Hagamos un ejercicio. Identifica algún aspecto de tu vida con el que no estés conforme. Puede ser tu trabajo, tu vida amorosa, tu carrera profesional, tu relación con tus hijos, tus proyectos productivos, en fin, cualquier asunto. Ahora pregúntate ¿cuál es el escenario que no me gusta y quiero cambiar? ¿Cómo me gustaría que fuera? ¿Qué puedo hacer distinto para salir de esa situación? ¿A que estoy dispuesto a renunciar para lograr el cambio? Muchas veces no podemos decidir lo que vivimos, pero si como reaccionamos. En tus manos está decidir tomar las riendas de tu vida o dejar todo al azar, también decides si creer que hay una sola forma de ver el mundo o crear posibilidades admitiendo otras perspectivas. Tú eres el capitán del barco.

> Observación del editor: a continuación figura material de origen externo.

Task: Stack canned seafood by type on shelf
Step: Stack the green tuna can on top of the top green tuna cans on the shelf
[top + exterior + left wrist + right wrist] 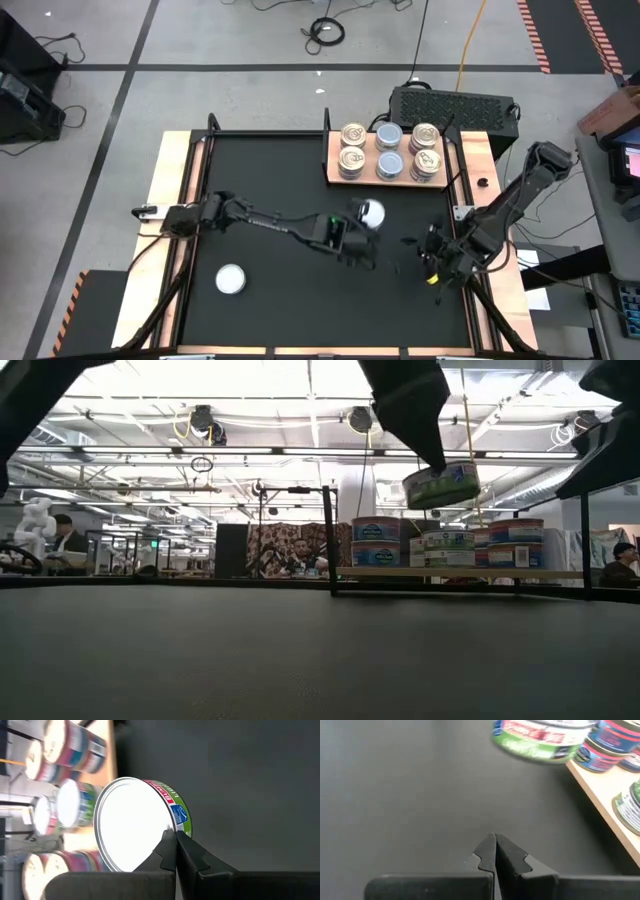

No esperes que llegue ningún súper héroe a transformarte la vida, tu eres el dueño de tu destino. Si no te gusta algo de tu vida, cámbialo. Si quieres obtener otros resultados debes cambiar el plan, actuar diferente, pensar distinto. Ahora bien, si llega ese salvador a tu vida, recíbelo con tu mente y tus brazos abiertos, sin olvidar que tú eres el protagonista de esa historia. Mi amiga decidió conscientemente hacer uso indiscriminado del “de que”, si tú decides hacer lo mismo con tu vida, no te quejes y asume las consecuencias de tu decadencia.